Admitió que el segundo parcial jugaron “muy mal al baloncesto” sobre todo cuando el equipo local “subió su marcha física”. “En ataque no estábamos encontrando aún el baloncesto aunque lo hemos acabado encontrando. Hilliard ha demostrado su calidad y ha tenido puntos y el equipo ha encontrado la manera de jugar”, añadió el ilerdense antes de destacar también los “intangibles” en el tramo final de Krampelj.
Himno del equipo
El Bilbao Basket vivirá este domingo, 15 de marzo, una jornada muy especial. Realizará la grabación del vídeo de lo que será el himno oficial del equipo, y quiere que toda la familia ‘miribillesca’ forme parte de este momento histórico.
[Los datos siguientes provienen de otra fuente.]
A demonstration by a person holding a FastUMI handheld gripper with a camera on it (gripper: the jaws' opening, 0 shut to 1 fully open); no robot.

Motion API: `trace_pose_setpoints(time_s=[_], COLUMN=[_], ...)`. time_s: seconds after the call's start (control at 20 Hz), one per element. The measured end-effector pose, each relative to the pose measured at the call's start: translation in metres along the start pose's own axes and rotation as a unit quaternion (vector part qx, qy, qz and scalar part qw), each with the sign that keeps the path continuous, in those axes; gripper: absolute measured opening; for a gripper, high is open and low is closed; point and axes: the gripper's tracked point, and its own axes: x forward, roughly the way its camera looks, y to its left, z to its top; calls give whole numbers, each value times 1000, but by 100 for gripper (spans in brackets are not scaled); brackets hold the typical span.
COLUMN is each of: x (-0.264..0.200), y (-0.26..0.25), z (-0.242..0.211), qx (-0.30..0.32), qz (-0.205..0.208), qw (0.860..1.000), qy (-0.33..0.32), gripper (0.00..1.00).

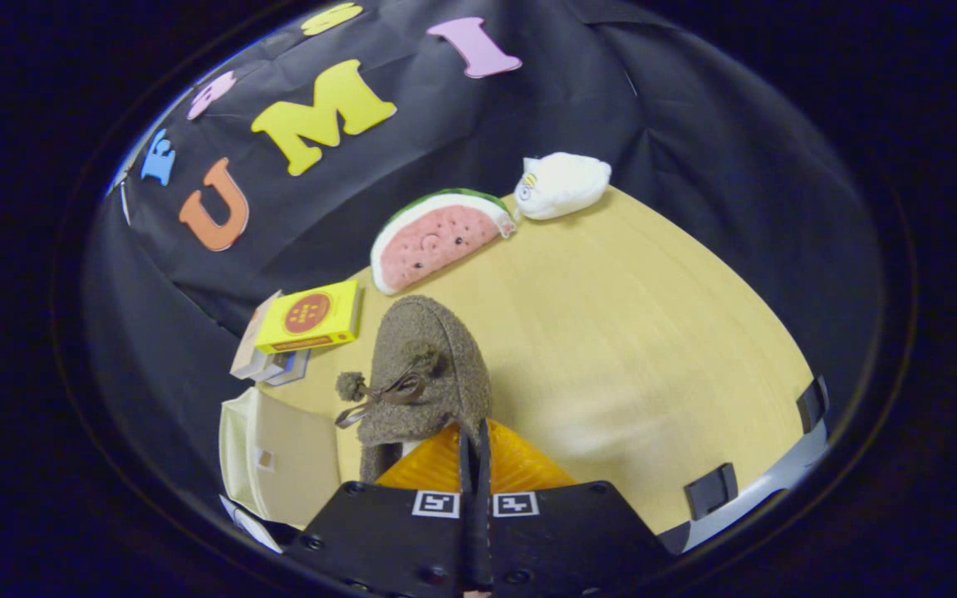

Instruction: Open the storage box then place both shoes into the box .Put the left shoe in first, then the right shoe, with the right side of both shoes facing outward in a uniform manner.

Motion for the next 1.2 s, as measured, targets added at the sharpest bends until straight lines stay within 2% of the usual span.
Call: trace_pose_setpoints(time_s=[0.3, 0.6, 1.0, 1.2], x=[-20, -11, 10, 30], y=[135, 229, 308, 315], z=[-22, -52, -104, -124], qx=[-59, -98, -89, -83], qz=[50, 74, 105, 81], qw=[997, 992, 990, 993], qy=[-9, 7, 30, 29], gripper=[0, 0, 0, 0])
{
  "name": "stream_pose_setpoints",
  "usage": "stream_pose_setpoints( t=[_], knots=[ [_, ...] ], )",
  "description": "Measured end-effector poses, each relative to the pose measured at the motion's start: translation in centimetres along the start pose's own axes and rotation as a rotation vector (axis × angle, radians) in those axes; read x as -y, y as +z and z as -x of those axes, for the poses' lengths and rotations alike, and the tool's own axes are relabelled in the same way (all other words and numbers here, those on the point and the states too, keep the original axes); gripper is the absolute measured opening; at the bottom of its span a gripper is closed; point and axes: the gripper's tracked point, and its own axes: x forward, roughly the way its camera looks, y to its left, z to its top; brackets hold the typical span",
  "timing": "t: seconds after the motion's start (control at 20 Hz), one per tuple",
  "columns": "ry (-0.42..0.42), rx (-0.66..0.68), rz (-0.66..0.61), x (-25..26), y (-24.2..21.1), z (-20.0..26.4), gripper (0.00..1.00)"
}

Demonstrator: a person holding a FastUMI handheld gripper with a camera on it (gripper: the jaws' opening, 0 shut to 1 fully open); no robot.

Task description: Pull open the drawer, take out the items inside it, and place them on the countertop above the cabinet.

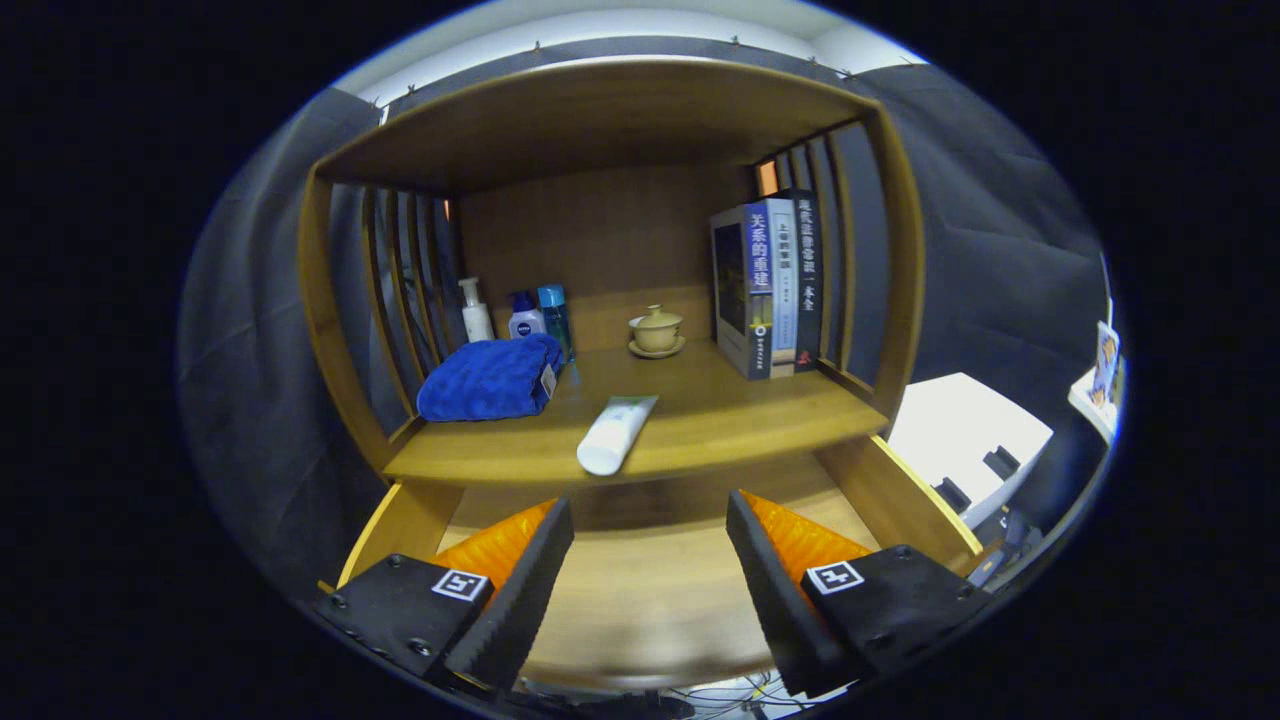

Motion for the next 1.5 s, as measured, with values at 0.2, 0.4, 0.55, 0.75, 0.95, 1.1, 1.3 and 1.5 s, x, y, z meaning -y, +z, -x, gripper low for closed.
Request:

Para ello, el club ha lanzado un llamamiento masivo a la afición para participar en la grabación y convertirse en protagonista de una pieza audiovisual que acompañará al equipo en el futuro.
La grabación se organizará en dos turnos a lo largo del día, con el objetivo de reunir al mayor número posible de seguidores.
Turno de mañana
- Horario: 8:00 – 14:00
- Participantes: jóvenes entre 14 y 40 años
- Lugar de quedada: Plaza San Juanes, Bilbao (junto al Carrefour de San Antón)
Turno de tarde
- Horario: 18:00 – 21:00
- Participantes: personas de todas las edades
- Lugar de quedada: explanada exterior del Bilbao Arena
Desde el club animan a los aficionados a participar en ambos turnos si les es posible. Cuantas más personas formen parte de la grabación, más espectacular será el resultado final del vídeo del himno.
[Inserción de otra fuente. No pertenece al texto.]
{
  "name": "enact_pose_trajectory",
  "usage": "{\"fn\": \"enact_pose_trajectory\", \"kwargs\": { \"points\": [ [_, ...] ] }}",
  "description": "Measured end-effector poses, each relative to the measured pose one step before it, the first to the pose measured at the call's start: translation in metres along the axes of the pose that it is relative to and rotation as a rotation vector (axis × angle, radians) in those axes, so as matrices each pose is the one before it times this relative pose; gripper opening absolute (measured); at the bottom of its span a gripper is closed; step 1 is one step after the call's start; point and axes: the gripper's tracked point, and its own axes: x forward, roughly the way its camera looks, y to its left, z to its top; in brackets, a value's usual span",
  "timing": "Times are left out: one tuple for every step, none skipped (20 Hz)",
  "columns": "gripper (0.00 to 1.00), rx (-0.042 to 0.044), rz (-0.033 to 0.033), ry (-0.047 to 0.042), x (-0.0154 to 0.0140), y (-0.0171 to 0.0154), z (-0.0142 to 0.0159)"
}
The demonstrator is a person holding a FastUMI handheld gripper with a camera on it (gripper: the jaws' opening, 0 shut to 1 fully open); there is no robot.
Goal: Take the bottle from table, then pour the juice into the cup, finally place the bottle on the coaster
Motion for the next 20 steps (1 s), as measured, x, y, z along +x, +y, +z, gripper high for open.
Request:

Código de vestimenta obligatorio
Para mantener la estética de la grabación, todos los participantes deberán acudir con vestimenta completamente negra:
- Parte superior negra lisa, preferiblemente sudadera con capucha
- Parte inferior negra
- Sin símbolos de Bilbao Basket
- Sin logos ni marcas visibles
Noticias relacionadas
El mensaje del club es claro: la afición tiene la oportunidad de formar parte de un momento único. Los interesados en participar pueden inscribirse previamente a través del formulario habilitado por el club.